Copy exactly the stretch of data below from the line with "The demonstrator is" through the line with "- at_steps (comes", including both of those lines.

* **Extracted information**
▼

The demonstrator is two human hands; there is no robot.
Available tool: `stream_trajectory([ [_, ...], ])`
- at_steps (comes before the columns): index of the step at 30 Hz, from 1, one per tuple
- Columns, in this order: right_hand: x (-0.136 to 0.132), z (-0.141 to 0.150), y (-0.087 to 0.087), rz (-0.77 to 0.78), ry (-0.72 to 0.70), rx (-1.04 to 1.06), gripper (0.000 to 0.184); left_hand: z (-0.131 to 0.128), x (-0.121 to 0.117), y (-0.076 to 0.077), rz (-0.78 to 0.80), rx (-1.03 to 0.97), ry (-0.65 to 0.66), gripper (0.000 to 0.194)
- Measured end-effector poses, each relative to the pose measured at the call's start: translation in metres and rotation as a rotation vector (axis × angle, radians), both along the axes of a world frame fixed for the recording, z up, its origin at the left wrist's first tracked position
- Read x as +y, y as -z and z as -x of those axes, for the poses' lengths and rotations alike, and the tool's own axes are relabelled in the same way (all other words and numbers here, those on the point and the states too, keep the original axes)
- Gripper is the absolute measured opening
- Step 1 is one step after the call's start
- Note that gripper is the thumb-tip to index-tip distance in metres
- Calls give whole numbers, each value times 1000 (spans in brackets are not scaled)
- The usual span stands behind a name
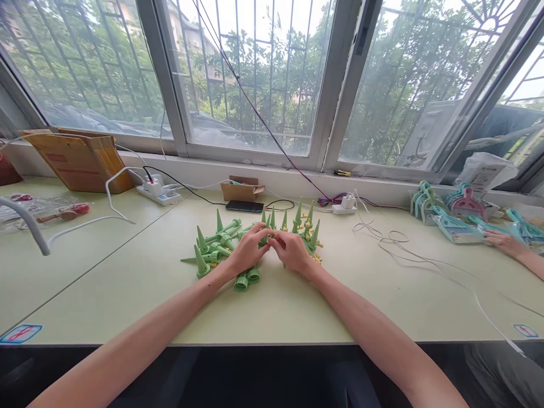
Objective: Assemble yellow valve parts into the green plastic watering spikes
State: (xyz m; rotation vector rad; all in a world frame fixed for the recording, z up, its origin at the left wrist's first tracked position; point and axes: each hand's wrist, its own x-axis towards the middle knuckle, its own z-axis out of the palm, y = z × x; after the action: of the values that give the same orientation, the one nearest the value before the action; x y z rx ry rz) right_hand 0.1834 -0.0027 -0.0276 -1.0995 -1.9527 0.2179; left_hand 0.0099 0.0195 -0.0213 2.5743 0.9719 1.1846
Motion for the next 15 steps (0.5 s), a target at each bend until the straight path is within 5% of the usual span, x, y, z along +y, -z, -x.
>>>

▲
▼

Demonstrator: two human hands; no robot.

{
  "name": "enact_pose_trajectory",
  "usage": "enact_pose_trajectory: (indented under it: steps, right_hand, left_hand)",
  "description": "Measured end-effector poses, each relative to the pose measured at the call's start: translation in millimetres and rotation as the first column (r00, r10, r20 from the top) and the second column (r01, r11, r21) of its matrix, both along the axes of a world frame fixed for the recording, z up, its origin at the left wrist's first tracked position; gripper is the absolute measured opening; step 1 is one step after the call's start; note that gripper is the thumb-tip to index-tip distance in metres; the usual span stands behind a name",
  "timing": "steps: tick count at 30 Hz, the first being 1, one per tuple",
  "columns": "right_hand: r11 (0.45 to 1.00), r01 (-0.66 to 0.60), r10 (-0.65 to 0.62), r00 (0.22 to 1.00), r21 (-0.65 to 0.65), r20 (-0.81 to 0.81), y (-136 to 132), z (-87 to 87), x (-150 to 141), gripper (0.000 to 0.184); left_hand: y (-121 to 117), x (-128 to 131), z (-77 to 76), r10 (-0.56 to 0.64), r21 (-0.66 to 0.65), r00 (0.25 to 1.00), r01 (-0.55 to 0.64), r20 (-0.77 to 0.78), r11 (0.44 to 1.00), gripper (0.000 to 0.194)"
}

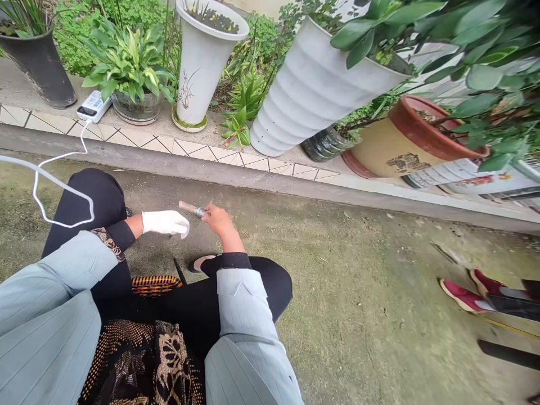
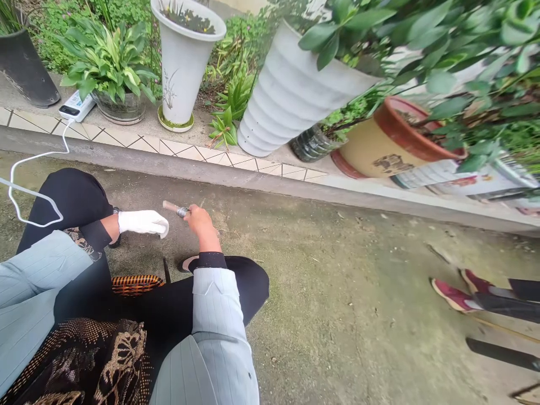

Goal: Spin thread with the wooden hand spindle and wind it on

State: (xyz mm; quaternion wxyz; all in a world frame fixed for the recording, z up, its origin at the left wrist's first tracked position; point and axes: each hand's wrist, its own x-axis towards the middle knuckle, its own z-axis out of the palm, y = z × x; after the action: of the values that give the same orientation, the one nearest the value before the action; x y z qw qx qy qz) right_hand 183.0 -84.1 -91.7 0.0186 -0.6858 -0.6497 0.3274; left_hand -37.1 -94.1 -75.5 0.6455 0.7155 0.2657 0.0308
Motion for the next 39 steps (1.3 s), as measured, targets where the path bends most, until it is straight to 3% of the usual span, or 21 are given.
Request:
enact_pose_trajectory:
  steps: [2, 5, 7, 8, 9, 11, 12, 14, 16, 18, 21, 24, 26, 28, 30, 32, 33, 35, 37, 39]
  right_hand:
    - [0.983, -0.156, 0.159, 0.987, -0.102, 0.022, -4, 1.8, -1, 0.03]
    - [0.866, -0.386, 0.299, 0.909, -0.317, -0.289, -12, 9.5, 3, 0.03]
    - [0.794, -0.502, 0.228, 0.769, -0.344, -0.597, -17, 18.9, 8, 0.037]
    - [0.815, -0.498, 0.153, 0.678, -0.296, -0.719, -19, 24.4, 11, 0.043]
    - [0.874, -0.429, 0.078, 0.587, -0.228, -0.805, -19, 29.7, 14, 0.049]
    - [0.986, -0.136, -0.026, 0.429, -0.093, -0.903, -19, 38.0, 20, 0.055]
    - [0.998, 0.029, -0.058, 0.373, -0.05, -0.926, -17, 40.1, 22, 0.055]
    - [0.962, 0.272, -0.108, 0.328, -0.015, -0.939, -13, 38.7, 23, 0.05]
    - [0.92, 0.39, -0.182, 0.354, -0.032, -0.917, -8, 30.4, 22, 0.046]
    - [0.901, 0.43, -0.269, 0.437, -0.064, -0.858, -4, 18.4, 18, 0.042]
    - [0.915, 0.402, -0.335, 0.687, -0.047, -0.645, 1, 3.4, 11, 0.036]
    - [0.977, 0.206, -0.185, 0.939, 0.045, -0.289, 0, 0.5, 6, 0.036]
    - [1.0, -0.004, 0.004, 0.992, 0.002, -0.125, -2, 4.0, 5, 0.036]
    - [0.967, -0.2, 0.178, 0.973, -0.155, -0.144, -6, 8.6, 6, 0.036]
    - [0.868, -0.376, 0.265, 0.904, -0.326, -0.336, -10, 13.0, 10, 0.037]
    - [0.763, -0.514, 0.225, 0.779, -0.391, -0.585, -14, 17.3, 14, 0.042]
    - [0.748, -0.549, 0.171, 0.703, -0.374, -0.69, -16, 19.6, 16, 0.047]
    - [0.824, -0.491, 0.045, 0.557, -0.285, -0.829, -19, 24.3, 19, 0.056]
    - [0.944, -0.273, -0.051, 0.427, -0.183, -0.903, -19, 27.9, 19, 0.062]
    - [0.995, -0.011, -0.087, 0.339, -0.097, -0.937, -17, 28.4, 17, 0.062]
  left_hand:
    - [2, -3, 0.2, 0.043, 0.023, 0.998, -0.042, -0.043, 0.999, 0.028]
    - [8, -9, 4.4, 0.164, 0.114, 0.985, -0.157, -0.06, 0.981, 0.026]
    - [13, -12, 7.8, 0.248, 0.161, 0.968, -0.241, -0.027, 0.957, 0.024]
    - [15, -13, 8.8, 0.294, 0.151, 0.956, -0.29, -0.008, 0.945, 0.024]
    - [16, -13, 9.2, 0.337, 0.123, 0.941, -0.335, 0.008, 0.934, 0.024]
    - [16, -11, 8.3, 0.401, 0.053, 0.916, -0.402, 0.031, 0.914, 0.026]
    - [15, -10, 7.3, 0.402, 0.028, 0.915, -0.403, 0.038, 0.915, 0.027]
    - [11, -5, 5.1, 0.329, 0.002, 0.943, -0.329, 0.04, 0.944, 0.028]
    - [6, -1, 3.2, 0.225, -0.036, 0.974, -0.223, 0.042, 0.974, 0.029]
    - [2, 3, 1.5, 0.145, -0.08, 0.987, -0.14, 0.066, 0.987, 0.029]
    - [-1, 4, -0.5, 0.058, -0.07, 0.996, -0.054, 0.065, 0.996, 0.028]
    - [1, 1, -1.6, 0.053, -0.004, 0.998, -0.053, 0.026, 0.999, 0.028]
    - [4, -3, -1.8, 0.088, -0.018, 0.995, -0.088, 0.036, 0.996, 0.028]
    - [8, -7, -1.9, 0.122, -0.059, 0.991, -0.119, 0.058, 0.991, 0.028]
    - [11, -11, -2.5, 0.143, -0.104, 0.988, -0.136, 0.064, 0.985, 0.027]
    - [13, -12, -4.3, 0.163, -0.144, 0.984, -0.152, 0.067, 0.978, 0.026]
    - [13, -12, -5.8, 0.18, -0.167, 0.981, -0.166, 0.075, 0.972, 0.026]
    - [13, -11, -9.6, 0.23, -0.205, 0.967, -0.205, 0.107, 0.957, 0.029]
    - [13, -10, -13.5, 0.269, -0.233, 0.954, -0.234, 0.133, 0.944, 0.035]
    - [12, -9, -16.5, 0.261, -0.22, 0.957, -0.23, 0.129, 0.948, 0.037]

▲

* **Task answer**
The demonstrator is two human hands; there is no robot.
Available tool: `stream_trajectory([ [_, ...], ])`
- at_steps (comes before the columns): index of the step at 30 Hz, from 1, one per tuple

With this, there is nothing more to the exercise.